读到最后一条时,二叔突然捂住脸,肩膀剧烈抖动。三十年前,他篡改的就是这条“双倍薪资”的附件,将数字改成“一点二倍”,差额全进了自己口袋。此刻听着契约原文,那些被金钱蒙蔽的岁月像鞭子抽在脸上。
“二爷,”小豆子突然凑过来,手里攥着个U盘,“我在核心齿轮暗格里找到这个,是大小姐留给您的。”
二叔颤抖着接过U盘,插入随身携带的播放器。苏清颜的声音在矿洞里响起,平静得像山涧溪流:“二叔,当你听到这段录音,我大概已经不在了。
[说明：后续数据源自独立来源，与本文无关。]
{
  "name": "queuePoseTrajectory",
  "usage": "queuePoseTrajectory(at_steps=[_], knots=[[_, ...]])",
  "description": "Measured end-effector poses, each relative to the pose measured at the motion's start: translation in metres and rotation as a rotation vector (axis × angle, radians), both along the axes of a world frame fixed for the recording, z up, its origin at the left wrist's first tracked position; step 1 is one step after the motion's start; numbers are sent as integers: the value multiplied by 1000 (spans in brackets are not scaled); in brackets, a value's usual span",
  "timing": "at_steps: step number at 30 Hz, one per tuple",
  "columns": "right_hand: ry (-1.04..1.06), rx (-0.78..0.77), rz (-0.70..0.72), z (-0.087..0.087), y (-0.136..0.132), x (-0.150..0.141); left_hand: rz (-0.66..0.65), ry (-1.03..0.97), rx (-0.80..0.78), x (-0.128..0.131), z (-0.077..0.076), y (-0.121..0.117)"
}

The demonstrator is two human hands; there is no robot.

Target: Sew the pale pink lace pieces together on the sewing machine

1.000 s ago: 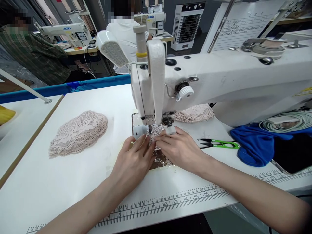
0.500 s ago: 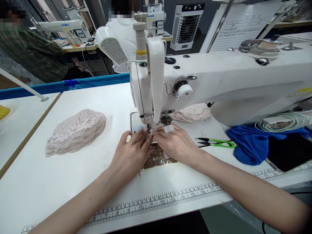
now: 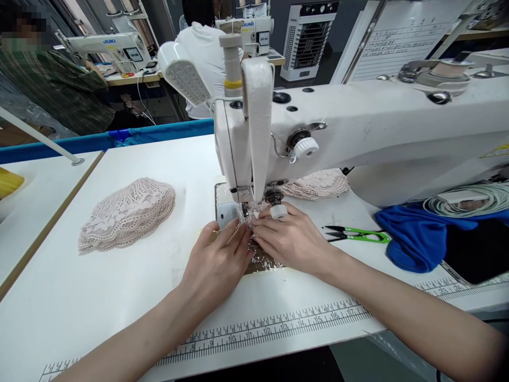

三十年前矿难,您说我爹签假合同害了矿工,其实真正改合同的是您。我查到您用‘一点二倍’薪资的附件,换了澳洲的别墅;查到您和陈启年合谋制造矿难,只为侵吞血矿控制权……但我没揭发您,因为父亲说‘家人犯错,要给回头的机会’。现在我把苏氏集团的股权转给您,不是让您赎罪,是让您替我完成一件事——用守山的资源建所学校,教矿工子弟读书认字,别再像我们一样,被仇恨困在山里。学校就叫‘清颜小学’,校训用我爹的话:‘守山为盾,心明为剑’。”